Proposta estabelece que só teriam
direito às terras indígenas aquelas comunidades que estavam ocupando essas
áreas até a data da promulgação da Constituição
Após o Congresso Nacional derrubar
o veto do presidente Luiz Inácio Lula da Silva (PT) ao marco temporal,
diversas intensidades decidiram recorrer ao Supremo Tribunal Federal (STF). Assim que a votação foi
encerrada, o Ministério
dos Povos Indígenas, chefiado pela ministra Sônia Guajajara (PSOL),
informou que vai acionar a Advocacia-Geral da União (AGU) para entrar com ação na
Suprema Corte. “Essa decisão vai totalmente na contramão dos acordos climáticos
que o Brasil vem construindo desde o início deste ano para o enfrentamento à
emergência climática que também coloca em risco os direitos dos povos indígenas
e de seus territórios”, diz um trecho na nota. O Ministério dos Povos Indígenas
ainda reforçou que o STF considerou a tesa inconstitucional em decisão
proferida em setembro. “Vale reforçar mais uma vez que a decisão é
inconstitucional, já que o Supremo Tribunal Federal decidiu que os indígenas
têm direito a seus territórios, conforme determina o artigo 231 da carta
magna”, continuou a pasta.
Em comunicados, o PT (Partido dos Trabalhadores) e
a Apib (Articulação dos Povos Indígenas do Brasil) também
confirmaram que vão ao STF. “Caso prevaleça tal pretensão, os povos indígenas
estariam expostos a uma grave violação dos seus diretos constitucionais e
submissos à violência histórica praticada pelo Estado e por setores dominantes
da sociedade ávidos pelas terras e riquezas dos territórios dos povos
originários”, escreveu a sigla. “Derrotados são os que não lutam.
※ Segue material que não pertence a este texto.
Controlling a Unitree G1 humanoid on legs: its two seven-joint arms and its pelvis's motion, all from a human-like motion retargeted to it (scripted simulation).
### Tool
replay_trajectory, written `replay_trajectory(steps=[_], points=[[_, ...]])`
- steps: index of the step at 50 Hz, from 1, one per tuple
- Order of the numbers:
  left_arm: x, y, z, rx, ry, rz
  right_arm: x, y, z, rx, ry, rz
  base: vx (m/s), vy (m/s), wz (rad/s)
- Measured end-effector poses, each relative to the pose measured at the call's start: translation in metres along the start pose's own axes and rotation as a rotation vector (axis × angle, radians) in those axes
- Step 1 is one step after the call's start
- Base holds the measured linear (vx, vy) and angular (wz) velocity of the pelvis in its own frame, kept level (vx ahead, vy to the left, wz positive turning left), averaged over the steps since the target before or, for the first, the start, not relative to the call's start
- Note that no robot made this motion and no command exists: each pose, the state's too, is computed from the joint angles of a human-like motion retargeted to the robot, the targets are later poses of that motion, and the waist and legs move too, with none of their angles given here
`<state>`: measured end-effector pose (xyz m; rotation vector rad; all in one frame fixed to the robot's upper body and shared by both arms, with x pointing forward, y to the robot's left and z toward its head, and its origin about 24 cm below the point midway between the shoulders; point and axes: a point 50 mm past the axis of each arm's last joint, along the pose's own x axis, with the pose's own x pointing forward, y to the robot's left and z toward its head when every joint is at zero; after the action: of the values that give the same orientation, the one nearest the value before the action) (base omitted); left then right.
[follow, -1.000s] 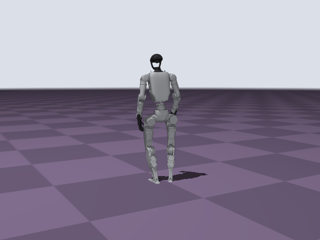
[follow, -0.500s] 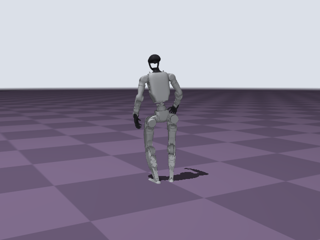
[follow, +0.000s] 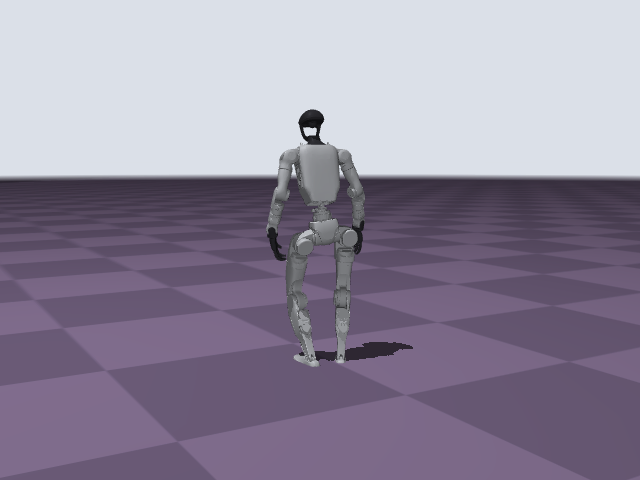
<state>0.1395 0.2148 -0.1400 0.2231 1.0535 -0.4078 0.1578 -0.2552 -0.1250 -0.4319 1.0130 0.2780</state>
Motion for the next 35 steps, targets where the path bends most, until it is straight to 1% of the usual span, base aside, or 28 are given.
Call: replay_trajectory(steps=[4, 8, 10, 13, 15, 16, 19, 20, 22, 25, 27, 30, 32, 35], points=[[0.002, -0.011, -0.013, -0.054, 0.044, -0.054, 0.005, 0.008, 0.01, 0.022, -0.028, 0.026, 0.06, 0.07, -0.18], [0.0, -0.008, -0.009, -0.051, 0.025, -0.067, 0.006, 0.004, 0.028, 0.025, -0.089, 0.009, 0.07, 0.09, -0.18], [-0.003, 0.001, 0.0, -0.025, -0.024, -0.058, 0.004, -0.007, 0.041, 0.017, -0.151, -0.031, 0.07, 0.1, -0.09], [-0.019, 0.03, 0.032, 0.085, -0.173, 0.001, -0.011, -0.04, 0.073, -0.023, -0.312, -0.159, 0.06, 0.11, 0.15], [-0.048, 0.059, 0.068, 0.208, -0.326, 0.07, -0.037, -0.072, 0.1, -0.072, -0.471, -0.278, 0.08, 0.1, 0.55], [-0.072, 0.077, 0.086, 0.276, -0.401, 0.121, -0.057, -0.087, 0.113, -0.097, -0.558, -0.336, 0.08, 0.08, 0.73], [-0.141, 0.108, 0.141, 0.496, -0.605, 0.288, -0.124, -0.124, 0.149, -0.213, -0.804, -0.518, 0.06, 0.05, 0.49], [-0.173, 0.116, 0.163, 0.573, -0.691, 0.362, -0.158, -0.135, 0.161, -0.25, -0.905, -0.591, 0.09, 0.04, 0.27], [-0.208, 0.121, 0.191, 0.674, -0.794, 0.475, -0.2, -0.147, 0.179, -0.342, -1.026, -0.699, 0.09, 0.02, 0.22], [-0.255, 0.122, 0.23, 0.74, -0.978, 0.629, -0.267, -0.159, 0.199, -0.433, -1.188, -0.866, 0.11, 0.0, 0.29], [-0.264, 0.121, 0.25, 0.703, -1.083, 0.673, -0.289, -0.167, 0.199, -0.441, -1.206, -0.945, 0.13, -0.03, 0.36], [-0.249, 0.119, 0.264, 0.558, -1.176, 0.636, -0.287, -0.177, 0.184, -0.356, -1.156, -0.968, 0.15, -0.04, 0.34], [-0.218, 0.118, 0.26, 0.42, -1.154, 0.549, -0.258, -0.177, 0.167, -0.25, -1.078, -0.889, 0.19, -0.05, 0.29], [-0.149, 0.11, 0.234, 0.195, -1.001, 0.375, -0.181, -0.162, 0.129, -0.072, -0.855, -0.677, 0.21, -0.06, 0.25]])
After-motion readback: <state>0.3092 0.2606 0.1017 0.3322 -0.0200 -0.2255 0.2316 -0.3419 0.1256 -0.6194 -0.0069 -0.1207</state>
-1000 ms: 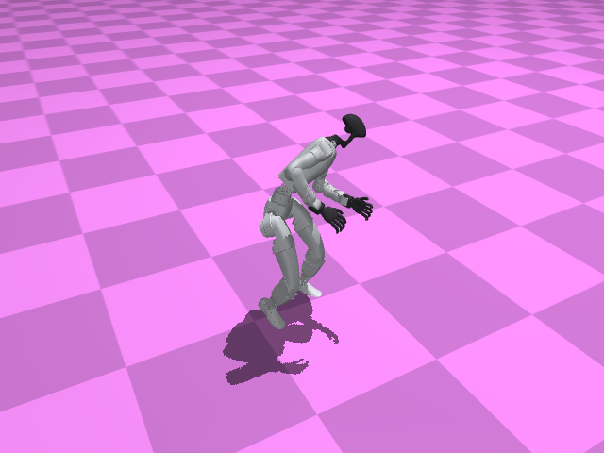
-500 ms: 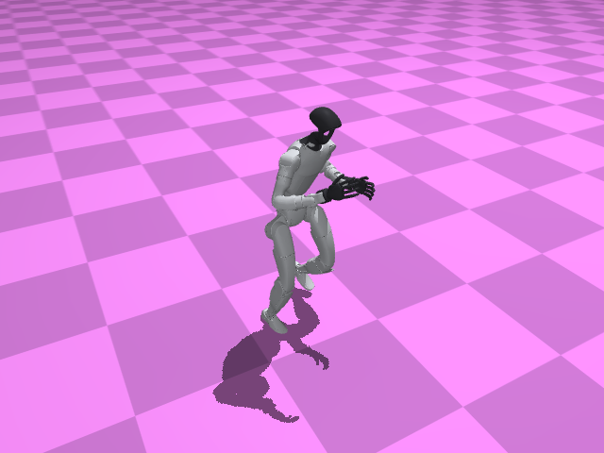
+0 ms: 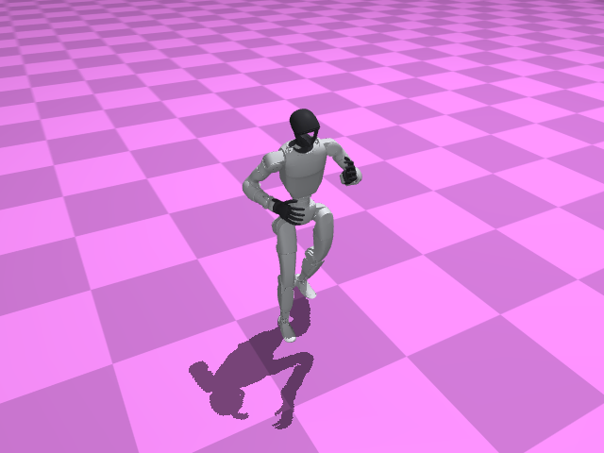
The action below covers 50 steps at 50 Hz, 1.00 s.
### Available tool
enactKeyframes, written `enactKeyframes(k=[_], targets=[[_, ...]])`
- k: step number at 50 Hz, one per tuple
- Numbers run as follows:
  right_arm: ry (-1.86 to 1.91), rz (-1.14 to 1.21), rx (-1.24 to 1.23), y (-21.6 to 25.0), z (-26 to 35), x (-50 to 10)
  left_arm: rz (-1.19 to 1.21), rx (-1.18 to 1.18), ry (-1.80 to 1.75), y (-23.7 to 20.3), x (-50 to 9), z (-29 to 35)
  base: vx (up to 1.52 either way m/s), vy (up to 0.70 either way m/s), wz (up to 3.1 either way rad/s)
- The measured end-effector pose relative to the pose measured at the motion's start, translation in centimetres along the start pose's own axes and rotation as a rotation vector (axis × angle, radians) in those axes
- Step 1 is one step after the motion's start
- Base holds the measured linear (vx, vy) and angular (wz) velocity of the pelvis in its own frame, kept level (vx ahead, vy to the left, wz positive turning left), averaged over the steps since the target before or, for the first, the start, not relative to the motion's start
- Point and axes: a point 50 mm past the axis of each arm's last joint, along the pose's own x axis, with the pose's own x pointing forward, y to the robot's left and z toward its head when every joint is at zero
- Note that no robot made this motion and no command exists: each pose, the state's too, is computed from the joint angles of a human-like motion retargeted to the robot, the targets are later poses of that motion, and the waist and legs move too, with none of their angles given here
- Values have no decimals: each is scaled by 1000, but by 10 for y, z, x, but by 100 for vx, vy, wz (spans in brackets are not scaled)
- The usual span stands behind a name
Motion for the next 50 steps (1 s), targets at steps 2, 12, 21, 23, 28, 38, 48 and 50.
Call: enactKeyframes(k=[2, 12, 21, 23, 28, 38, 48, 50], targets=[[76, 37, -56, -1, -14, -3, 13, -8, 74, 4, -13, -8, 83, -15, -56], [1, 54, -56, 51, -34, 84, 137, 303, 704, 70, -149, -39, 79, -4, -91], [-379, 161, 120, 68, 52, 91, 158, 197, 838, 81, -175, -15, 90, 16, 2], [-385, 202, 141, 70, 55, 84, 162, 180, 822, 74, -172, -23, 84, 22, 35], [-108, 143, 161, 84, 3, 77, 59, 133, 618, 36, -106, -70, 76, 14, 90], [288, 252, 382, 51, -41, -32, -66, -75, -30, -41, 21, -19, 88, 1, 52], [450, 231, 248, 43, -87, -22, 58, 49, 397, 12, -67, -56, 85, -8, -61], [350, 203, 205, 51, -81, 17, 243, 94, 595, 31, -109, -71, 77, 1, -57]])
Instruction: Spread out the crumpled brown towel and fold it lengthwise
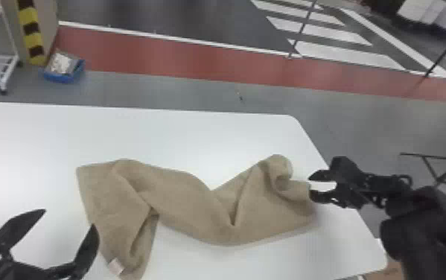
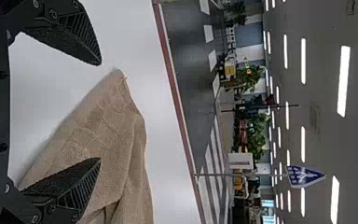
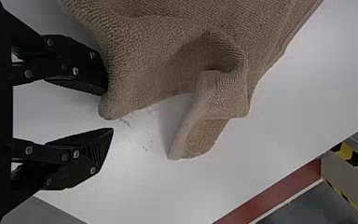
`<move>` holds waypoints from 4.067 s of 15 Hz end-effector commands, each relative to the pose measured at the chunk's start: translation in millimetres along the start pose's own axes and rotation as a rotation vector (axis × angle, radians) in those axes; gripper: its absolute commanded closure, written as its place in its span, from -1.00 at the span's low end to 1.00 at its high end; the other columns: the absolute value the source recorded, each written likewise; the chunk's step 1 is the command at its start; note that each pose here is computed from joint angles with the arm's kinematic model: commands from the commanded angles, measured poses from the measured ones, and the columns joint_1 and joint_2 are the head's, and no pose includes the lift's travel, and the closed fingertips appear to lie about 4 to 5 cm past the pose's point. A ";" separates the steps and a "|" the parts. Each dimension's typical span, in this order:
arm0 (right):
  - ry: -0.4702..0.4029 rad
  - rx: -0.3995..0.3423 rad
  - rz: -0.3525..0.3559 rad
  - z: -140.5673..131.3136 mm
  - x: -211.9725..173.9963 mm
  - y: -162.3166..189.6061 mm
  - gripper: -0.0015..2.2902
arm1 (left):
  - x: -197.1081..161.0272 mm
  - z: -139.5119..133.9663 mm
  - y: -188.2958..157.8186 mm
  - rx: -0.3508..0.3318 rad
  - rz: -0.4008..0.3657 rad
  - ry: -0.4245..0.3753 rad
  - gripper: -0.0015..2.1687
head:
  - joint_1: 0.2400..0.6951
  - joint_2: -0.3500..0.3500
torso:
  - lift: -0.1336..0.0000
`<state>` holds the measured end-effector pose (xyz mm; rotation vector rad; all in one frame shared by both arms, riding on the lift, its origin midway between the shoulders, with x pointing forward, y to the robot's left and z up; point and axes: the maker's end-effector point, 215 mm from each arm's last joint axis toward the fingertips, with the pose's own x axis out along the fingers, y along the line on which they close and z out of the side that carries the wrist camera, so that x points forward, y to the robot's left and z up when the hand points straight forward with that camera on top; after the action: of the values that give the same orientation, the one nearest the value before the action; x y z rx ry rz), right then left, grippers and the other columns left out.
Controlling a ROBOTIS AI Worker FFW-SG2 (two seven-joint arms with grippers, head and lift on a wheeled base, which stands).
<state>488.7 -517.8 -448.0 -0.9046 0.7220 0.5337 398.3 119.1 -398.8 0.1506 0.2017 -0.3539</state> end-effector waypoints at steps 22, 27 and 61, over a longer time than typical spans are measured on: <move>-0.008 0.177 -0.003 -20.7 -53.8 28.8 0.15 | -44.1 -1.6 -99.7 0.206 -0.371 0.024 -0.80 | 1.00 -1.00 | -0.86; 0.051 0.270 -0.050 -19.1 -54.0 34.9 0.15 | -51.5 -21.9 -138.7 0.236 -0.493 0.113 -0.80 | 1.00 -1.00 | -0.86; 0.139 0.465 -0.128 -43.1 -85.3 65.2 0.12 | -33.9 -37.2 -151.0 0.223 -0.437 0.347 -0.56 | 1.00 -1.00 | -0.86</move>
<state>375.3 -532.3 -434.1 -0.5528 0.8639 0.1736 300.6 -4.3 -442.5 0.3881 0.5438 -0.7944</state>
Como
resposta, Apib vai entrar com ação de inconstitucionalidade, no STF. Seguimos
mobilizados! Diga ao povo que avance!”, declarou a Apib.
A Câmara dos Deputados,
primeira Casa a analisar o veto do chefe do Executivo, decidiu pela derrubada
do veto por 321 votos favoráveis a 137 votos contrários. No Senado Federal, o
veto do chefe do Executivo foi derrubado por 53 votos favoráveis a 19
contrários. A proposta do marco temporal estabelece que só teriam direito
às terras indígenas aquelas comunidades que estavam ocupando essas áreas até a
data da promulgação da Constituição Federal, em 5 de outubro de 1988. Os
defensores da tese argumentam que ela traz segurança jurídica e evita conflitos
fundiários. Já os críticos afirmam que ela prejudica os direitos dos povos
indígenas e dificulta a demarcação de novas terras.